Tony Ardizzone

No. 63
- Position: Center

Personal information
- Born: December 19, 1956 (age 69) La Grange, Illinois, U.S.
- Listed height: 6 ft 3 in (1.91 m)
- Listed weight: 240 lb (109 kg)

Career information
- High school: St. Joseph (Westchester, Illinois)
- College: Northwestern
- NFL draft: 1978: 6th round, 153rd overall pick

Career history
- Detroit Lions (1978)*; San Francisco 49ers (1978); Chicago Bears (1979);
- * Offseason and/or practice squad member only

Awards and highlights
- Second-team All-Big Ten (1977);
- Stats at Pro Football Reference

= Tony Ardizzone (American football) =

American football player (born 1956)

Anthony Allen Ardizzone (born December 19, 1956) is an American former professional football player who was an offensive lineman for the Chicago Bears of the National Football League (NFL). He played college football for the Northwestern Wildcats.

==College career==
Ardizzone attended and played college football at the Northwestern University from 1974 to 1977.

==Professional career==
Ardizzone was selected in the sixth round (#153 overall) of the 1978 NFL draft by the Detroit Lions.
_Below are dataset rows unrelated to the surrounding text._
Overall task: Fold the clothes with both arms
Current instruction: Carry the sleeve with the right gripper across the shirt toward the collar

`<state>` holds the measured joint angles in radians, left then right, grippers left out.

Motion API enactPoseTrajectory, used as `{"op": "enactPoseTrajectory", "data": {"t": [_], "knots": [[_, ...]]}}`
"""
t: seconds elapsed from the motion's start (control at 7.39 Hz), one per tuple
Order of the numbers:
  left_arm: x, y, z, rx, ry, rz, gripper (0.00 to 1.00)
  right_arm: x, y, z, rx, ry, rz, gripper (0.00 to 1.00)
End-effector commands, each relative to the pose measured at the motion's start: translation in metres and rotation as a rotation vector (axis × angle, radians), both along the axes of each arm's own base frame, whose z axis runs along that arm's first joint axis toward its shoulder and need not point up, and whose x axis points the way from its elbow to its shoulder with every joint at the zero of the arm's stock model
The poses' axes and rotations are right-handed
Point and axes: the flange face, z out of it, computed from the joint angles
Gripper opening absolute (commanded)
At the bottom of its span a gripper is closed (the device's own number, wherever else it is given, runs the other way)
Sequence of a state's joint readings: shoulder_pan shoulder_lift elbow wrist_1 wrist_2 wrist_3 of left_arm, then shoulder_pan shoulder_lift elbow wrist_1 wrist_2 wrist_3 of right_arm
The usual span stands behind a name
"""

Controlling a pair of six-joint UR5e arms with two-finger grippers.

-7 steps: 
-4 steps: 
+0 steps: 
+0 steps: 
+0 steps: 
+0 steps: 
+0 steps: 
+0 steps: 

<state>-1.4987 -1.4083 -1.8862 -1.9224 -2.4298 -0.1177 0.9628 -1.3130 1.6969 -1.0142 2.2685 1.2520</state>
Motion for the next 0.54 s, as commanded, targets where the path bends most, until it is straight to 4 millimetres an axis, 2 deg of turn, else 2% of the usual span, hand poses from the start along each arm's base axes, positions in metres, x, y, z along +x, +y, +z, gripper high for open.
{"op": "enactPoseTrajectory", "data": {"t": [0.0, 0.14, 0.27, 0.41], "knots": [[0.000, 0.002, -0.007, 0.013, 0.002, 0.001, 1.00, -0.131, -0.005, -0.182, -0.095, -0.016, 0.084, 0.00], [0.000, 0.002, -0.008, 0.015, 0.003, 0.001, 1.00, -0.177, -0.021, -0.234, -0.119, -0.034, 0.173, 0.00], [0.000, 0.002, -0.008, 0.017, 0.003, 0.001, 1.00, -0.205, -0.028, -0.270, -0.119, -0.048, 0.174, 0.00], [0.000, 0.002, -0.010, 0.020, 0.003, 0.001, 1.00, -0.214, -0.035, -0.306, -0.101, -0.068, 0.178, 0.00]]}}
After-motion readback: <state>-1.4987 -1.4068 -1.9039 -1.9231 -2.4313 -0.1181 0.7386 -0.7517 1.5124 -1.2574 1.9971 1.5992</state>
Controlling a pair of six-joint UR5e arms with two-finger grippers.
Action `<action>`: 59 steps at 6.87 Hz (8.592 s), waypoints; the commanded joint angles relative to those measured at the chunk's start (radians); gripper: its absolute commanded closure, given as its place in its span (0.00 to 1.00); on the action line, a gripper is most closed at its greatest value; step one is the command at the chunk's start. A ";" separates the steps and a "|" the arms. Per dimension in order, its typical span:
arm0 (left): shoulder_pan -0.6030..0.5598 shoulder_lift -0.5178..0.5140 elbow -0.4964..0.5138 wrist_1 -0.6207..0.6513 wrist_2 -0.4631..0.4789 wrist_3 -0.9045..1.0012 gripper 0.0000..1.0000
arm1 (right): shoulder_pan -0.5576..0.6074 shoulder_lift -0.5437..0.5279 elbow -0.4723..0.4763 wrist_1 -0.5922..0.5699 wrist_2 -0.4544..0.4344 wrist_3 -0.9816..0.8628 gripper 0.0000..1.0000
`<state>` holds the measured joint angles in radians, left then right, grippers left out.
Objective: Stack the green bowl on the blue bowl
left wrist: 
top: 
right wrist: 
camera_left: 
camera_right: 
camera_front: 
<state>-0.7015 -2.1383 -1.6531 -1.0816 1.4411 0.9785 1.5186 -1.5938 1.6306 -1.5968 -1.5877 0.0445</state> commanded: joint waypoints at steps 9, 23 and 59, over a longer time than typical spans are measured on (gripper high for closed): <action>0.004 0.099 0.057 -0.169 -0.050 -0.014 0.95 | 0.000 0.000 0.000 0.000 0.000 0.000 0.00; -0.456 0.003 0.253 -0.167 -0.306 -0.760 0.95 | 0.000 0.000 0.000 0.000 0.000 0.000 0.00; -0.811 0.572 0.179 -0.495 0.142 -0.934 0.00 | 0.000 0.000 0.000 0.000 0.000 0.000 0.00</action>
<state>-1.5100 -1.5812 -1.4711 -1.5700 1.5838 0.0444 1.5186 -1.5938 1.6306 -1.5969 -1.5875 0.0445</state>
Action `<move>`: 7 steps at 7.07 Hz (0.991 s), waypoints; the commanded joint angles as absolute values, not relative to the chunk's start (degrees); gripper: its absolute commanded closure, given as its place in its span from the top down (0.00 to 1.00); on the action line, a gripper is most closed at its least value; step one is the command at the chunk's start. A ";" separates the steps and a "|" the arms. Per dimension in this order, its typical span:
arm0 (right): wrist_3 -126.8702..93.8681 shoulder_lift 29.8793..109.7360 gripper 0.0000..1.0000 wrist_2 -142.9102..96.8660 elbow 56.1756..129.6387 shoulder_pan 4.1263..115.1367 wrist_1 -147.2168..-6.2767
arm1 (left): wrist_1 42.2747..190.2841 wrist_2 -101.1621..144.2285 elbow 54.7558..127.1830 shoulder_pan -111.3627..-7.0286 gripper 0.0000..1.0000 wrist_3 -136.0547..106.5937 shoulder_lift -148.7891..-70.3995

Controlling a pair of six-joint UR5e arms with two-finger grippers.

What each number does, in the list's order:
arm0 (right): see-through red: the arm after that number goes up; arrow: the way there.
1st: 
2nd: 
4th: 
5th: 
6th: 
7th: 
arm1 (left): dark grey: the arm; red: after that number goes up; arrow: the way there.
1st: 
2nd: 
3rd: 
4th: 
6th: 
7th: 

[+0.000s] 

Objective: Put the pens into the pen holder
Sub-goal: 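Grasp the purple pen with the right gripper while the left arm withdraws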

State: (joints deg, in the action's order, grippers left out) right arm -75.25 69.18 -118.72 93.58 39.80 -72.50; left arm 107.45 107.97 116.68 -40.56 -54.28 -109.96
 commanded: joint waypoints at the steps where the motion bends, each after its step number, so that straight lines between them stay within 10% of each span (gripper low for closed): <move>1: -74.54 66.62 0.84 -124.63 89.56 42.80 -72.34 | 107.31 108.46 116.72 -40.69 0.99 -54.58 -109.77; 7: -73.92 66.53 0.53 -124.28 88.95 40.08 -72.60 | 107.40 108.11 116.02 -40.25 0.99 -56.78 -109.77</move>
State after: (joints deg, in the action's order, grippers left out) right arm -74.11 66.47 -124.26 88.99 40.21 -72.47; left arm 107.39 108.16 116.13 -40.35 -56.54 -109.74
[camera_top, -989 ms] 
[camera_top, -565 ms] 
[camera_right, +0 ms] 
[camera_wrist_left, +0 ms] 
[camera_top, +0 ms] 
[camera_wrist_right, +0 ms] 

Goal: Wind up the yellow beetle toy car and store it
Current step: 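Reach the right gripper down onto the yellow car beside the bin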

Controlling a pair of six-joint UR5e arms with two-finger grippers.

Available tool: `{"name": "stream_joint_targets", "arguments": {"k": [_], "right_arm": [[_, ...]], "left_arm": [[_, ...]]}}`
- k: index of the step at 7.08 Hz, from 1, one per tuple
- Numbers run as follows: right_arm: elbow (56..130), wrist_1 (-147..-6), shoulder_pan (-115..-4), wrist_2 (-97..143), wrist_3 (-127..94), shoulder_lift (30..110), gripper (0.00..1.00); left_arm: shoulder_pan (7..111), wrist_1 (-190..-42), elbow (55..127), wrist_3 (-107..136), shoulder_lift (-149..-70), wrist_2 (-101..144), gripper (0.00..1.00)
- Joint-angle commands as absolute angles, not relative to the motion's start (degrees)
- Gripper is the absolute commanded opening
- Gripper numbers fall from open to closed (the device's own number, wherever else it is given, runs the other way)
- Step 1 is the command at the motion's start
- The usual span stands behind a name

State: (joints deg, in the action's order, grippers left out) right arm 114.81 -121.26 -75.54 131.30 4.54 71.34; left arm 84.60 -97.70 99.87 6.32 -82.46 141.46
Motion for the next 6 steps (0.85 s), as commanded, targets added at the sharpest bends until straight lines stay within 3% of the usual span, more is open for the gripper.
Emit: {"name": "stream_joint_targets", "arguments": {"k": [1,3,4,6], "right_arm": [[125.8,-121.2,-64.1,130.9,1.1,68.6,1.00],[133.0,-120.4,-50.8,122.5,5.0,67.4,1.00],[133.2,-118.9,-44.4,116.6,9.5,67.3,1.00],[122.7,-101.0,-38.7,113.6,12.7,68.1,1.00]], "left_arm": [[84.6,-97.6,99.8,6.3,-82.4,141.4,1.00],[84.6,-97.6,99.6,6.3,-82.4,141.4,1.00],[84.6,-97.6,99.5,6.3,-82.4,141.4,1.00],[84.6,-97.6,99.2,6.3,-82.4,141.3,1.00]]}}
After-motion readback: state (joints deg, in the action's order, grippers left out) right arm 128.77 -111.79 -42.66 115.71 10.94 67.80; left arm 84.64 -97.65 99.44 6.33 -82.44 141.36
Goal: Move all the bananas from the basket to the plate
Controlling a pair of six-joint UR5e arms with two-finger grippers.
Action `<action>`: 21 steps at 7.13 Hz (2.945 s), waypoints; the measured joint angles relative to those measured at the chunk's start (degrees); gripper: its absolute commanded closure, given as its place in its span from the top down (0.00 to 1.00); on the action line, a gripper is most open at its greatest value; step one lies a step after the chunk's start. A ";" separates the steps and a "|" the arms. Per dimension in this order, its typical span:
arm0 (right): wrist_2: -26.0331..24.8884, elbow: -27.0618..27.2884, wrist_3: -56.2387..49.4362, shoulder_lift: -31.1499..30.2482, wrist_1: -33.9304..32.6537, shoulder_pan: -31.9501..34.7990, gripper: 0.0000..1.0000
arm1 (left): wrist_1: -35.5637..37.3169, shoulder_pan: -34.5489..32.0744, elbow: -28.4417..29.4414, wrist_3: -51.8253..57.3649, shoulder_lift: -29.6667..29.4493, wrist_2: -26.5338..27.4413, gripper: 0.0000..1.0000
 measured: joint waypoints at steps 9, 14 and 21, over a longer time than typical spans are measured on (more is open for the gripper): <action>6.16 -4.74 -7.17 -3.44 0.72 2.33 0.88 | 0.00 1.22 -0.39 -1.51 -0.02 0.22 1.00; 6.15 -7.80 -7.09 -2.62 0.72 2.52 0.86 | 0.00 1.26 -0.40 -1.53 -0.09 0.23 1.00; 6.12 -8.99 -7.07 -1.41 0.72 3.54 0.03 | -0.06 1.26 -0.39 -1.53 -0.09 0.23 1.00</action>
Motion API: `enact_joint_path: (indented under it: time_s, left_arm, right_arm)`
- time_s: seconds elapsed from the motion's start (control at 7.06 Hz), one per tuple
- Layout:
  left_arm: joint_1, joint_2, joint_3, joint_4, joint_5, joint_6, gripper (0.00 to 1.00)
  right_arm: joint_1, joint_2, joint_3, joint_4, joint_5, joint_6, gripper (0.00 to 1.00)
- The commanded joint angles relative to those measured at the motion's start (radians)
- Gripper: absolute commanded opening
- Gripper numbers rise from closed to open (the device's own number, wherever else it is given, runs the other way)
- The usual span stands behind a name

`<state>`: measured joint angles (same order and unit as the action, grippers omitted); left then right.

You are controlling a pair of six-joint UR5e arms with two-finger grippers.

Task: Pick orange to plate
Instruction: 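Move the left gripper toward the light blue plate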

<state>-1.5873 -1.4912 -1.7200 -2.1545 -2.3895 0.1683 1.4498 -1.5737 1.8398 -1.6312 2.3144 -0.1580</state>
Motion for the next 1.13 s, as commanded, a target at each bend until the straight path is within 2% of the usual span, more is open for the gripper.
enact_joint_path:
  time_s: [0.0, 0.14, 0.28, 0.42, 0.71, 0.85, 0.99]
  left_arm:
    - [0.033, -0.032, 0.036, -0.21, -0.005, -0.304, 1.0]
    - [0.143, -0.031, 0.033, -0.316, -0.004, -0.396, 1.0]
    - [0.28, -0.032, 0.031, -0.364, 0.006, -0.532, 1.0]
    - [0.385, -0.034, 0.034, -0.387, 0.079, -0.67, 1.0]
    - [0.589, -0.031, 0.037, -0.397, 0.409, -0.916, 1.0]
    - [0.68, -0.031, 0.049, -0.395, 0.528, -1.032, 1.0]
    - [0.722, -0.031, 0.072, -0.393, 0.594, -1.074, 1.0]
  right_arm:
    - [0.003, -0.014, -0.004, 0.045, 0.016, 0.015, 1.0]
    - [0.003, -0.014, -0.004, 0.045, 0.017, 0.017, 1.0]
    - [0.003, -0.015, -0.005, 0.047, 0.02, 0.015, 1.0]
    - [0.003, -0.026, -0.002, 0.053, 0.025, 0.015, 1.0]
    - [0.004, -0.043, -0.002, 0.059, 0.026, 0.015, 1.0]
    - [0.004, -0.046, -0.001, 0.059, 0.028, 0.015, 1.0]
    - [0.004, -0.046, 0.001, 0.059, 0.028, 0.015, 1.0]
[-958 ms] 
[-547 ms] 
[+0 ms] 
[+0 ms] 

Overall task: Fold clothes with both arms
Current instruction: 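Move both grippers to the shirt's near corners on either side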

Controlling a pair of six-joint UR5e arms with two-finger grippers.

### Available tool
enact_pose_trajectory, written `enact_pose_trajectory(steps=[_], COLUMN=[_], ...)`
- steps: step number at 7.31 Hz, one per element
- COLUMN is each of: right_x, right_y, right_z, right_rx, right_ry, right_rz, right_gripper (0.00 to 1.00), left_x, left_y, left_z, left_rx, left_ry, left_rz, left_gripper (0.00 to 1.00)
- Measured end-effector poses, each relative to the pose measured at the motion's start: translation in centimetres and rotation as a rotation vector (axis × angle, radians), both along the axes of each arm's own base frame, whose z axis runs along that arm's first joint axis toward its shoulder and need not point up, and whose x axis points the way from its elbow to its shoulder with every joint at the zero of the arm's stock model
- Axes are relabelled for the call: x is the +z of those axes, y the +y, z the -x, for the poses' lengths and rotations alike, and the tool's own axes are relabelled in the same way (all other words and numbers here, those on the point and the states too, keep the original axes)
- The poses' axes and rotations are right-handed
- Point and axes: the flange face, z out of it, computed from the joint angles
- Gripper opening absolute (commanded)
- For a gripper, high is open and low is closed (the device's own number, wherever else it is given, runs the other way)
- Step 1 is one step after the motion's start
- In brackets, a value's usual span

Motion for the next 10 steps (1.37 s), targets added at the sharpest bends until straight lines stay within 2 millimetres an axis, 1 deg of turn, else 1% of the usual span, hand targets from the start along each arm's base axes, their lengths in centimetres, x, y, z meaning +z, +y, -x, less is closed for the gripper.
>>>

He played all 16 games with the Chicago Bears in 1979.

==Personal life==
On April 1, 2007; Ardizzone began a CertaPro Franchise in Glenview, Illinois. The Franchise, CertaPro Painters of the North Shore, has been accredited by the Better Business Bureau since September 2009. The franchise is still owned by Ardizzone as of March 2023, marking 15 years in the painting business.